So, the state of open source database replication is pretty sad. MySQL replication just doesn't cut it in many serious environments because the slaves can't keep up with the write load on the master. So, PostgreSQL right? Well, not so fast. PostgreSQL replication is handled in one of two ways: Slony or PITR (point-in-time recovery).
Slony provides all the same features as MySQL's replication (except that it is much harder to setup and maintain), but also boasts the same acute performance issues -- a busy master can easily outpace slaves, leaving them in the dust. Query-log-based replication is pretty flawed and while creative people will do whack shit to try to push the envelope this still doesn't make it a good method.
PITR is much more like Oracle's replication mechanism.
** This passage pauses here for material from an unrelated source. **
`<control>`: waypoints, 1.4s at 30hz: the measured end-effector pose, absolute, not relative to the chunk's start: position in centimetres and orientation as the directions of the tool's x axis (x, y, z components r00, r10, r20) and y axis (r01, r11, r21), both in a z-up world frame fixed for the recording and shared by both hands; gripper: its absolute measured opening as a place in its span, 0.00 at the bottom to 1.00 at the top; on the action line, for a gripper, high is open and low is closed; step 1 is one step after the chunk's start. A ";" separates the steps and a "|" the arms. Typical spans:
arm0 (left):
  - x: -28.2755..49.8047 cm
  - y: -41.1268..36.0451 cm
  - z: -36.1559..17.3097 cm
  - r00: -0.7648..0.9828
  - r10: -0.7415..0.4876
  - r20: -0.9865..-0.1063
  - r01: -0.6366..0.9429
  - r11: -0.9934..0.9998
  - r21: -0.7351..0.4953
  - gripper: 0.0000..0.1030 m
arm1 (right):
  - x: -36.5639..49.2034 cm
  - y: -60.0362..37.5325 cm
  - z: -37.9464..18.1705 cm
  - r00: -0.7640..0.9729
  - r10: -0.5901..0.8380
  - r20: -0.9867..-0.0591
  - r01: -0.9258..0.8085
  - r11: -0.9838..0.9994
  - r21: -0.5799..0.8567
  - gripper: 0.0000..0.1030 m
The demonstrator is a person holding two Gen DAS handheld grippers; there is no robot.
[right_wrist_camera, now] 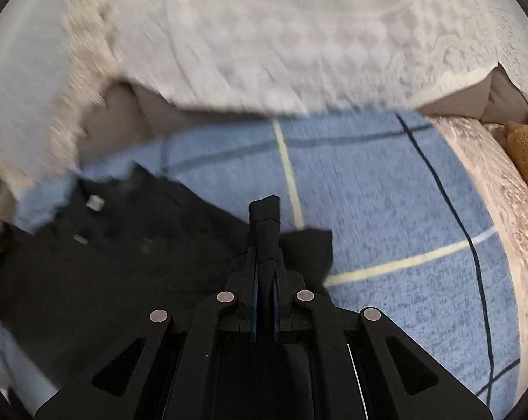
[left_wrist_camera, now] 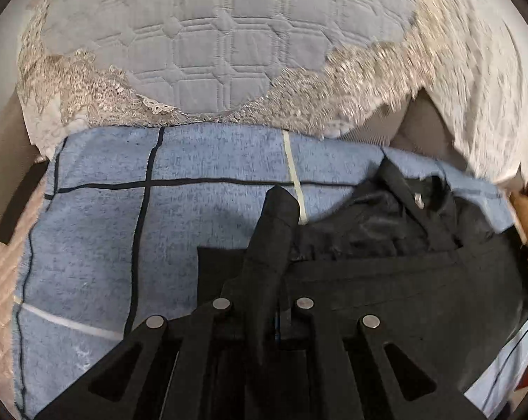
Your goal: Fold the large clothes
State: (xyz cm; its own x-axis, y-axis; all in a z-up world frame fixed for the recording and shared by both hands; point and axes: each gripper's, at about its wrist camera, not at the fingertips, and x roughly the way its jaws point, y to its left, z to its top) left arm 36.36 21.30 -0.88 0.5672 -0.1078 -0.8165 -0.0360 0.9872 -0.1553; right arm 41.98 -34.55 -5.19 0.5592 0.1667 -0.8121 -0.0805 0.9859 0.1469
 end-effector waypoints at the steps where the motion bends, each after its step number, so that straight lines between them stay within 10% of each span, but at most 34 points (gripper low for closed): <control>1: 36.5 21.5 -0.5 0.576 -0.110 -0.810 -0.037 0.986 -0.160 0.08 | 41.8 -34.8 -4.9 0.568 0.177 -0.804 -0.080 0.984 0.160 0.05; 6: 36.5 22.1 1.4 0.631 -0.112 -0.768 -0.005 0.989 -0.149 0.08 | 41.0 -36.0 -2.1 0.662 0.213 -0.719 -0.080 0.974 0.214 0.05; 16: 39.4 21.5 -3.4 0.532 -0.044 -0.846 -0.026 0.997 -0.068 0.17 | 43.9 -32.7 -6.7 0.534 0.015 -0.846 -0.093 0.995 -0.041 0.08; 26: 36.2 22.0 0.8 0.593 -0.091 -0.800 -0.028 0.991 -0.133 0.55 | 39.8 -32.8 -1.3 0.636 0.034 -0.771 -0.072 0.997 -0.016 0.58; 33: 28.7 19.3 5.2 0.691 -0.095 -0.716 0.028 0.994 -0.105 0.64 | 30.9 -31.2 0.5 0.684 0.058 -0.727 -0.142 0.988 -0.055 0.61; 42: 25.2 12.6 -1.2 0.534 -0.117 -0.838 0.210 0.978 -0.002 0.65 | 27.3 -24.4 -4.3 0.619 0.110 -0.778 -0.314 0.942 -0.117 0.61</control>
PITR takes the WAL (write-ahead logs) and ships them over to the slave to be reapplied. This leaves you with an identical database (block for block) and a weak machine can easily keep up with a beefy master. In Oracle terminology "WALs" are called "archive logs."
So, with PITR, all our problems are solved, right? No. When using a PITR-style warm standby configuration the database is in "recovery mode" all the time. This means the database is "sorta up" waiting for the next WAL log to appear so that it can play forward through the transactions and "catch up" to the master: "continuous recovery." This means the database isn't available for queries. Now, Oracle works the same way. While Oracle is recovering, you can't use the database. However, using Oracle you can cancel recover, mount the database read-only, do some queries, unmount and begin recovery again picking right up where you left off. In PostgreSQL you cannot open the database in read-only mode and then later continue recovery as the act of opening the database (even in read-only mode) will deviate from the path of the recovery -- can we say design flaw?
While Oracle's "got game" on PostgreSQL, the concept of stopping recovery so that we can run queries on the slave isn't ideal. If my queries are substantial my "warm standby" will get colder and colder as it sits neglecting to apply archive logs. So, I want my warm standby and I want to be able to run long, heavy queries against it. And someone's going to give it to me!
However, I'm impatient. So, I'm going to make it work myself. Using the power of ZFS, I'm going to snap my PITR slave and clone it into a "disposable" "point-in-time" copy. This is really useful for running heavy reports.
The basic concept is this:
Now, all I have to do is get a copy of the PITR stuff into that zone. There are a few caveats: (1) due to postgres' design the copy must be read-write as it will be destructive even in read-only mode and (2) it will still be in recovery mode, so I'll need the last WAL archive so that it can "finish" recovery before I bring it online.
ZFS gives us cheap, fast read-write clones of filesystems:
In the global zone:
zfs snapshot store2/postgres/82@clonebase
zfs clone store2/postgres/82@clonebase store2/clonedb/82
In the clonedb zone:
zfs mount /store2/postgres/82
zfs set mountpoint=/data/postgres/82 store2/clonedb/82
I need to make sure I copy the latest WAL archive from the PITR slave into the pg_walarchives directory on my clonedb zone. Then I just startup my postgres instance in the zone and touch the /data/postgres/82/failover file (this file tells my recovery script to stop recovering and start up normally). Viola.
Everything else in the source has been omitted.